The uncertainty that exists in the release of important US economic numbers as point estimates without their accompanying error measurements should be communicated. The author believes the communication would clarify the data and help end users, such as policymakers, make better-informed decisions.
What’s Inside?
Many US federal statistical agencies report official economic statistics as point estimates without releasing the accompanying measures of uncertainty around those numbers. The author believes that the agencies should show the range of uncertainties along with the point estimates. He also thinks that agencies that conduct surveys should address the issue of nonresponse rather than make assumptions about the missing data.
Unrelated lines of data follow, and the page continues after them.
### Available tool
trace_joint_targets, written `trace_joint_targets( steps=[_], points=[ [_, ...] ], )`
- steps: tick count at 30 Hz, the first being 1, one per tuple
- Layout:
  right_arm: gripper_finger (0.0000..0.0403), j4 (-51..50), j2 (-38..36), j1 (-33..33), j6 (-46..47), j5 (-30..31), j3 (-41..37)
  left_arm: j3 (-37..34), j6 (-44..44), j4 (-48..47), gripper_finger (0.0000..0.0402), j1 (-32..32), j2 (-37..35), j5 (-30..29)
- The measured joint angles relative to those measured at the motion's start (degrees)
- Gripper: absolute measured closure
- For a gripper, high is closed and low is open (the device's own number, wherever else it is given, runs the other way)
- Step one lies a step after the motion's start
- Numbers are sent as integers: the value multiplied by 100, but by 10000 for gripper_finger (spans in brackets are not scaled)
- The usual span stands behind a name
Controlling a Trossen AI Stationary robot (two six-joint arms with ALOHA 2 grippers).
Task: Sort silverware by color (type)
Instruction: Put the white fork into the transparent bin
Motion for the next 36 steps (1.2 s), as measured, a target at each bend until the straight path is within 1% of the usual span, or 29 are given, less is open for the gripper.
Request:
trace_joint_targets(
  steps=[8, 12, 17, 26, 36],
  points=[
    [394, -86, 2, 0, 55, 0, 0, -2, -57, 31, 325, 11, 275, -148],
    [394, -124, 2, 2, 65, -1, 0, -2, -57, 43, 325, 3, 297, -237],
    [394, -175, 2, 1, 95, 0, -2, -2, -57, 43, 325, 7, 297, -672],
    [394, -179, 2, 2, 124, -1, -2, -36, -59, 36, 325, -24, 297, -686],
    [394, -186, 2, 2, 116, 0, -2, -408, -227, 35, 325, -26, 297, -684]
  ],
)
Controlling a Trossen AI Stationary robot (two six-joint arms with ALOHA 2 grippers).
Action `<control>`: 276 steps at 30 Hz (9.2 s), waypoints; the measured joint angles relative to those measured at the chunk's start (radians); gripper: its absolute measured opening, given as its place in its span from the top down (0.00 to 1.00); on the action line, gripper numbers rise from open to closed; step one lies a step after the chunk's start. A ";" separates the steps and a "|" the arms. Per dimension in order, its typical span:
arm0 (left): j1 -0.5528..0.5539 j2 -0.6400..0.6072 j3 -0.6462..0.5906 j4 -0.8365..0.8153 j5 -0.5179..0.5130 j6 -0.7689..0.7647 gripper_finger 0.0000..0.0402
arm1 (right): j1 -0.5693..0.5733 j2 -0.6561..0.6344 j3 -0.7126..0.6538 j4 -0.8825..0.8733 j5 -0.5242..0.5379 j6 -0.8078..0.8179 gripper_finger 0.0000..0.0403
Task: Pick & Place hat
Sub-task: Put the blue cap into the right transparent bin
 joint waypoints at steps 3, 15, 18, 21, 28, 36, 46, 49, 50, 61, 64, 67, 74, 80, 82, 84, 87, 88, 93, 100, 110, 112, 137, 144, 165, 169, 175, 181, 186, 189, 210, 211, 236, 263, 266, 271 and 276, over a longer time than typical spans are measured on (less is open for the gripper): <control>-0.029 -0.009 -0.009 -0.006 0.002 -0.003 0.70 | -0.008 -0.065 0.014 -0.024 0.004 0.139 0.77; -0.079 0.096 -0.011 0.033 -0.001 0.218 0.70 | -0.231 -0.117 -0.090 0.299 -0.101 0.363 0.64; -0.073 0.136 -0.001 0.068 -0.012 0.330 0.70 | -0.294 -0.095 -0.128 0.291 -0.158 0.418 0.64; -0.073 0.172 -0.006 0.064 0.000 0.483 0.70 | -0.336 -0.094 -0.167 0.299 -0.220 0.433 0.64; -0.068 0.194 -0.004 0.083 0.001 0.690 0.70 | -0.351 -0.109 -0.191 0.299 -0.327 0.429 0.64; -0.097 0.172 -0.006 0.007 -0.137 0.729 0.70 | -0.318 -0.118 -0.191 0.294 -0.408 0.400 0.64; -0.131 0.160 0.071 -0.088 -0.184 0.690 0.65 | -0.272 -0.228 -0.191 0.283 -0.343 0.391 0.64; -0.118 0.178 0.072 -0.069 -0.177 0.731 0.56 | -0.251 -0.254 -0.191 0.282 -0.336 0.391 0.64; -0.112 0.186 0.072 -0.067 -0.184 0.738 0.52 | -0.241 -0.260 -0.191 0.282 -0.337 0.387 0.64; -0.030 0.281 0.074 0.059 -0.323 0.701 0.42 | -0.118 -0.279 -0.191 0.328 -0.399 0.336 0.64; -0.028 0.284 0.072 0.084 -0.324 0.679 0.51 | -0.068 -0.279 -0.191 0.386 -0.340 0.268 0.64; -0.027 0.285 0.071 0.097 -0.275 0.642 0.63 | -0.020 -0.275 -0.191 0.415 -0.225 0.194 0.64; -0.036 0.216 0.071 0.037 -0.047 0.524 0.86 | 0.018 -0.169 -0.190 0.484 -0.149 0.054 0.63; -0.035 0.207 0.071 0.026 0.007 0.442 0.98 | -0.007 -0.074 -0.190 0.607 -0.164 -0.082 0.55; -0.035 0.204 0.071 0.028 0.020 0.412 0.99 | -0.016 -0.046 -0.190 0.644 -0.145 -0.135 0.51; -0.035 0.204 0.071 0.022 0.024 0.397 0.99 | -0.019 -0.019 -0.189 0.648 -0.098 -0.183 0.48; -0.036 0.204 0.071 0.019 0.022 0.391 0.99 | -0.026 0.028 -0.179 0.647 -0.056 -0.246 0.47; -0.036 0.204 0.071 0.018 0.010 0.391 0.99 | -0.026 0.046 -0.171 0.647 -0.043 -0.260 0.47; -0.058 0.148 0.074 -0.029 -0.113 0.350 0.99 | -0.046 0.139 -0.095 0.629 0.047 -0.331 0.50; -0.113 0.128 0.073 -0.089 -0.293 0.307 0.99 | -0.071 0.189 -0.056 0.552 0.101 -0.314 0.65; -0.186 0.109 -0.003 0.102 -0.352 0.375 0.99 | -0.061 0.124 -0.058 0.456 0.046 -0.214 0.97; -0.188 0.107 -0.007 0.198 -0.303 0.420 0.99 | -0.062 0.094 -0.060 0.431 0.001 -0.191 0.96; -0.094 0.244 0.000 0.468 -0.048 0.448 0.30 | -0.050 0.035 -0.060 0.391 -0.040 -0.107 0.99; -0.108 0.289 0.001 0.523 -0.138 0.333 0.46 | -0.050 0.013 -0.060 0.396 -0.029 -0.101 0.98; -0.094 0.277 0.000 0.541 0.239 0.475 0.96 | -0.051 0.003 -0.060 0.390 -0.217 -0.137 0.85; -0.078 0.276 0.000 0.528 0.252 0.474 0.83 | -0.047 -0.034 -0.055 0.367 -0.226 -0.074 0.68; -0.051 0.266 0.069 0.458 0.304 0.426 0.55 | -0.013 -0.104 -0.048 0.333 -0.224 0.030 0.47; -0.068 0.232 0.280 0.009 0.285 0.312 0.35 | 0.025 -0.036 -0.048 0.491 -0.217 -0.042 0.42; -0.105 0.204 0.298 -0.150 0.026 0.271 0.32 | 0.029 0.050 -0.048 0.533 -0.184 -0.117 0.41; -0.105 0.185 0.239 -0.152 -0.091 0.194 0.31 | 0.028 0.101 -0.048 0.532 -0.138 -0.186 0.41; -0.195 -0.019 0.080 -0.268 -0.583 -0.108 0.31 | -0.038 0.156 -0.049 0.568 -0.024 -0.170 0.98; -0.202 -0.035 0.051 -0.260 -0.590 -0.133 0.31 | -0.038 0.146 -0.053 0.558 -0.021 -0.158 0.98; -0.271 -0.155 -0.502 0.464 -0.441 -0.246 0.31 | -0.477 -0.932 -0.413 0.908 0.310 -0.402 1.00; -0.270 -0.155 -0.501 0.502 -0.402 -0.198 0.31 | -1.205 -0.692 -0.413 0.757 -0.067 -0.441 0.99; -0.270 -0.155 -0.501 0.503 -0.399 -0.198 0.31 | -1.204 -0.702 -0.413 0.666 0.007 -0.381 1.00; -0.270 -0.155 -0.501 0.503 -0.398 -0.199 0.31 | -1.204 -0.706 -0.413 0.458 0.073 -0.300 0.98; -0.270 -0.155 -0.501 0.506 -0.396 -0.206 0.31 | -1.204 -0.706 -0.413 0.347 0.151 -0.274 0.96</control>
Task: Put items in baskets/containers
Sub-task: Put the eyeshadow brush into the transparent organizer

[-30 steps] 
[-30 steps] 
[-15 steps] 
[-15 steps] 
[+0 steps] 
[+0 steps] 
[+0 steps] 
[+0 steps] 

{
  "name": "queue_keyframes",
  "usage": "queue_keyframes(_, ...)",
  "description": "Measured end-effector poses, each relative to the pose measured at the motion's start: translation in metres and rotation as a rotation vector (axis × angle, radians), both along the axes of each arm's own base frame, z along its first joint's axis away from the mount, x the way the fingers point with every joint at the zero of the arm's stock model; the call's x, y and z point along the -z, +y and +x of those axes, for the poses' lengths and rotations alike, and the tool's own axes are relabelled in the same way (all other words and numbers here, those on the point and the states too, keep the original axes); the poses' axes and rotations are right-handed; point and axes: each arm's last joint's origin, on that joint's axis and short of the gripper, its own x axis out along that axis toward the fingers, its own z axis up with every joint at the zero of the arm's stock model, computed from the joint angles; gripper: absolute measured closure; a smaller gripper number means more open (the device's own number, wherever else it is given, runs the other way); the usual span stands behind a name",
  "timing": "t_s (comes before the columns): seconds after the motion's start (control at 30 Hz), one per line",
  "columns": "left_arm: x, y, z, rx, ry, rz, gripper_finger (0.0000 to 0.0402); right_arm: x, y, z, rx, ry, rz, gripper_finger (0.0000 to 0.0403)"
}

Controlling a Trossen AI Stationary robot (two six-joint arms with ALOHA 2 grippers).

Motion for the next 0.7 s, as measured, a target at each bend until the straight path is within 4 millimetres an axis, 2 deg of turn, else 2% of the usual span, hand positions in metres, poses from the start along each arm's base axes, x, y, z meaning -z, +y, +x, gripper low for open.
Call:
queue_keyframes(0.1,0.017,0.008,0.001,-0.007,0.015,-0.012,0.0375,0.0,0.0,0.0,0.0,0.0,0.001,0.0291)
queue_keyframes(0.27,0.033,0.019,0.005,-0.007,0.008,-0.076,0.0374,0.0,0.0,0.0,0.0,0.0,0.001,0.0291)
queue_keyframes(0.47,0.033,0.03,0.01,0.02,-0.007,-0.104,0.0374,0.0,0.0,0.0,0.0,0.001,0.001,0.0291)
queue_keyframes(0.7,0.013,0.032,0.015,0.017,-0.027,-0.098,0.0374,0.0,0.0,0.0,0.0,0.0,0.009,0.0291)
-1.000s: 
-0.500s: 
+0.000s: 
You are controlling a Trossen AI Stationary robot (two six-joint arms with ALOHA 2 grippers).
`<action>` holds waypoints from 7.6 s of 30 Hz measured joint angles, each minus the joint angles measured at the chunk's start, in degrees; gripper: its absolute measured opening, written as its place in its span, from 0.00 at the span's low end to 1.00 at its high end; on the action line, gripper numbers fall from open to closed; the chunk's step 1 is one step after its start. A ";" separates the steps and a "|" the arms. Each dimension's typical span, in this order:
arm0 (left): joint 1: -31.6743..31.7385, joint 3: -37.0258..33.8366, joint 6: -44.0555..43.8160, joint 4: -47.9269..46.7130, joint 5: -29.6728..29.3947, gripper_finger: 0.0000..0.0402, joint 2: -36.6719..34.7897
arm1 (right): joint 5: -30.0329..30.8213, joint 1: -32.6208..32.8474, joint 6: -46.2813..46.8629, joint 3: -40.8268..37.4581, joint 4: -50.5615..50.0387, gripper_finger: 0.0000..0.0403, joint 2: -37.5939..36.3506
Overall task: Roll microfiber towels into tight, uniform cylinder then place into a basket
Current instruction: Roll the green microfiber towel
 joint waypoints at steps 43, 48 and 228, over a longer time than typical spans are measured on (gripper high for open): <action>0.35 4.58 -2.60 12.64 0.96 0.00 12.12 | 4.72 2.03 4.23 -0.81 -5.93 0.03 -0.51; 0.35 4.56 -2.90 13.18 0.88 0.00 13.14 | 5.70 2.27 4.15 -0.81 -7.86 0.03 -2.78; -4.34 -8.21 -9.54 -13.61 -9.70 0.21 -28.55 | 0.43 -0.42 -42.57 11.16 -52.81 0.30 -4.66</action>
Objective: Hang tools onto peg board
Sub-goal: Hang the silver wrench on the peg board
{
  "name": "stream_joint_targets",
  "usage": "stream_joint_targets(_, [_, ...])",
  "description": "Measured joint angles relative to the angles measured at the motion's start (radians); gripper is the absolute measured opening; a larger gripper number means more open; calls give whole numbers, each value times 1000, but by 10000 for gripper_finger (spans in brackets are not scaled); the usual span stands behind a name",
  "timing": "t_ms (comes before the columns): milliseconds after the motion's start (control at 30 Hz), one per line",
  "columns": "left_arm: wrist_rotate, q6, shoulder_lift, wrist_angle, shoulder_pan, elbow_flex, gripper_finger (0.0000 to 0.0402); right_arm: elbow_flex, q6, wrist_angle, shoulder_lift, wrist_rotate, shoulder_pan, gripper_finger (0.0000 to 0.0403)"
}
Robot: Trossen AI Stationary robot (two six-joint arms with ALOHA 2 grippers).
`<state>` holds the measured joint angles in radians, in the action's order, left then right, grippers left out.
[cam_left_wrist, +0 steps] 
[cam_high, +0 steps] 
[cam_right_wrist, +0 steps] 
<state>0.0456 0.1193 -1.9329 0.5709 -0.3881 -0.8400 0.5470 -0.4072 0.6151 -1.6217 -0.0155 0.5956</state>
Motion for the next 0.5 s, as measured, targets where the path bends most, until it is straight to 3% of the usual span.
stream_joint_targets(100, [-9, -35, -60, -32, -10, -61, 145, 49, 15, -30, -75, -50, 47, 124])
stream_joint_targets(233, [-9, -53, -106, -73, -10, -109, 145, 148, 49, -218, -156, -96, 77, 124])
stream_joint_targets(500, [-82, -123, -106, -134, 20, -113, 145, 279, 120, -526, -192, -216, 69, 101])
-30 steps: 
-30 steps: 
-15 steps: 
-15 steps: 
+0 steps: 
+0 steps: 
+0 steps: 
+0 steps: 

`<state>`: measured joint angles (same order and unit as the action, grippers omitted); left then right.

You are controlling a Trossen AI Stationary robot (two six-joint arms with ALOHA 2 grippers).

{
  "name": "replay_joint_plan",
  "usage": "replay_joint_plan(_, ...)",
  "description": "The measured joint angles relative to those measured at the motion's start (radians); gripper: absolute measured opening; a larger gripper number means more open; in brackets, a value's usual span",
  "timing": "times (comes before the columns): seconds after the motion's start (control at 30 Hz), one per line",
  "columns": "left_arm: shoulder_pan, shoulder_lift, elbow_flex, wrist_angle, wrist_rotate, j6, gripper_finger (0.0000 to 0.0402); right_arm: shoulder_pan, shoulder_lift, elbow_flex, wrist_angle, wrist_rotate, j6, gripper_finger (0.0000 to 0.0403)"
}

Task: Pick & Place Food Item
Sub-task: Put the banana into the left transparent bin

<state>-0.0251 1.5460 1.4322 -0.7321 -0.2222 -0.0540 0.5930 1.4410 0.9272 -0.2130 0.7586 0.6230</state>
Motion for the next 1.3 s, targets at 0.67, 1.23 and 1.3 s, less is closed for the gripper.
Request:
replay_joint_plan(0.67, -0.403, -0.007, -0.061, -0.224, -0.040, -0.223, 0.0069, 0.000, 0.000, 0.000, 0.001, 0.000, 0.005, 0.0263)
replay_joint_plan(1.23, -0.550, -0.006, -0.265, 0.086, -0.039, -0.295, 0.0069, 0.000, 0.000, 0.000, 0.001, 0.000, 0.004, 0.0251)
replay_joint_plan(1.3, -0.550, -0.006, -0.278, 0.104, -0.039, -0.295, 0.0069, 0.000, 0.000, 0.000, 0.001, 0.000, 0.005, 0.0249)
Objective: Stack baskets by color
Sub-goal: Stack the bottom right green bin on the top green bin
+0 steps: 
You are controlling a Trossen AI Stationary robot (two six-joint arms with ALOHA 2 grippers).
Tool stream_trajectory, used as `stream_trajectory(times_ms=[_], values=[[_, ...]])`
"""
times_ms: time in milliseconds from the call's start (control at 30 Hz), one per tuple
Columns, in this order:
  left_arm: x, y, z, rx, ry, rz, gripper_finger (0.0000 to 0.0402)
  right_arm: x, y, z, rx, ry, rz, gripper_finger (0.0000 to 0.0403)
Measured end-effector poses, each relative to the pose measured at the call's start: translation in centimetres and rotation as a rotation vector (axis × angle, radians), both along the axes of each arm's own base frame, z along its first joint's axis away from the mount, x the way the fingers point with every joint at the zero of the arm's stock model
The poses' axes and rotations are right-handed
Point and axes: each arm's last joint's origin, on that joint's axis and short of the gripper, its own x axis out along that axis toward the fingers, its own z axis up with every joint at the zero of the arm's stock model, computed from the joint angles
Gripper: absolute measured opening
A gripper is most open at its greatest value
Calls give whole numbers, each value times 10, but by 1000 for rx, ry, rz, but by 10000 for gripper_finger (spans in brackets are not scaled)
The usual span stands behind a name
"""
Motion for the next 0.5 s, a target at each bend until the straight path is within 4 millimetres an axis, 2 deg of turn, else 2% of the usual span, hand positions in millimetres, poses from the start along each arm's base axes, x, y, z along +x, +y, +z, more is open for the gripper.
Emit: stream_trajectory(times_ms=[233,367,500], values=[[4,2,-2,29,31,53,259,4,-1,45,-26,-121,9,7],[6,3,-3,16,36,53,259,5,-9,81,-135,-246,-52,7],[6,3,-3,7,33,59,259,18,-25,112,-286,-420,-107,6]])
The author identifies three concepts of sampling error—transitory, permanent, and conceptual statistical uncertainty—and then provides examples of these three concepts by examining GDP data released by the Bureau of Economic Analysis, household income survey data from the Census Bureau, and employment numbers from the Bureau of Labor Statistics. Finally, he provides some solutions to help clarify the uncertainty around the data that will better inform end users.
How Is This Research Useful to Practitioners?
Many practitioners, such as government agencies, companies, and individuals, make important decisions based on economic releases. Providing more clarity around the possible uncertainties in the data would allow practitioners to be better informed. The author highlights quarterly GDP numbers and their subsequent monthly and yearly revisions as an example of transitory statistical uncertainty. Clarity could be improved by showing the measure of errors around those estimates.
Permanent uncertainty is exhibited by the nonresponses in surveys used to assess current employment levels by the Bureau of Labor Statistics every month. Employment information is gathered via surveys sent to households and employers, and a percentage of these surveys are not completed. The bureau’s solution is to assume a number for the incomplete surveys based on an average answer from completed surveys with similar demographics. The author is critical of this method and believes that more research should be spent on creating more insightful analysis of this uncertainty rather than on making assumptions.
The author defines conceptual error as the incomplete understanding of the information that the official statistics provide. He highlights the seasonal adjustments to the employment data as well as the periodic changes to the definition of GDP as an example of this error. A sophisticated algorithm is used to adjust seasonal employment data. The author believes that the employment data should be presented without adjustments rather than applying a black box approach. This raw number could be more useful to end users when comparing trends in the data, especially with year-over-year comparisons.
How Did the Author Conduct This Research?
The author builds on the work of Oskar Morgenstern, who argued forcefully for a change in reporting standards by federal agencies. Morgenstern stated in his book On the Accuracy of Economic Observations (1963) that “perhaps the greatest step forward that can be taken, even at short notice, is to insist that economic statistics be only published together with an estimate of their error.” A method to clarify the errors surrounding GDP data might be to follow the lead of the Bank of England, which uses fan charts when reporting GDP growth. Point estimates, along with the range of errors, are shown in an easy-to-read graphical fan chart issued by the UK Office for National Statistics.
Morgenstern briefly mentioned nonresponse rate in his book, but the author argues that this problem is a bigger issue with current survey data than it was in the past. A suggestion would be to show all of the possible ranges for the missing data rather than to use assumptions. And although the intervals might be quite large, the author believes that it would create a more accurate understanding of the uncertainty around the estimates. He also suggests that surveys could be improved in order to lower the nonresponse rate. He believes that communication about the uncertainty of nonresponses should be addressed.
Abstractor’s Viewpoint
Issuing point estimates without the accompanying range of uncertainty could cause end users to assume that these estimates are more accurate than they truly are. Policymakers and others who make important decisions based on these numbers need to be aware of the margin of error in the data. Presenting a range of uncertainties along with the estimates could help improve decisions by clarifying the data.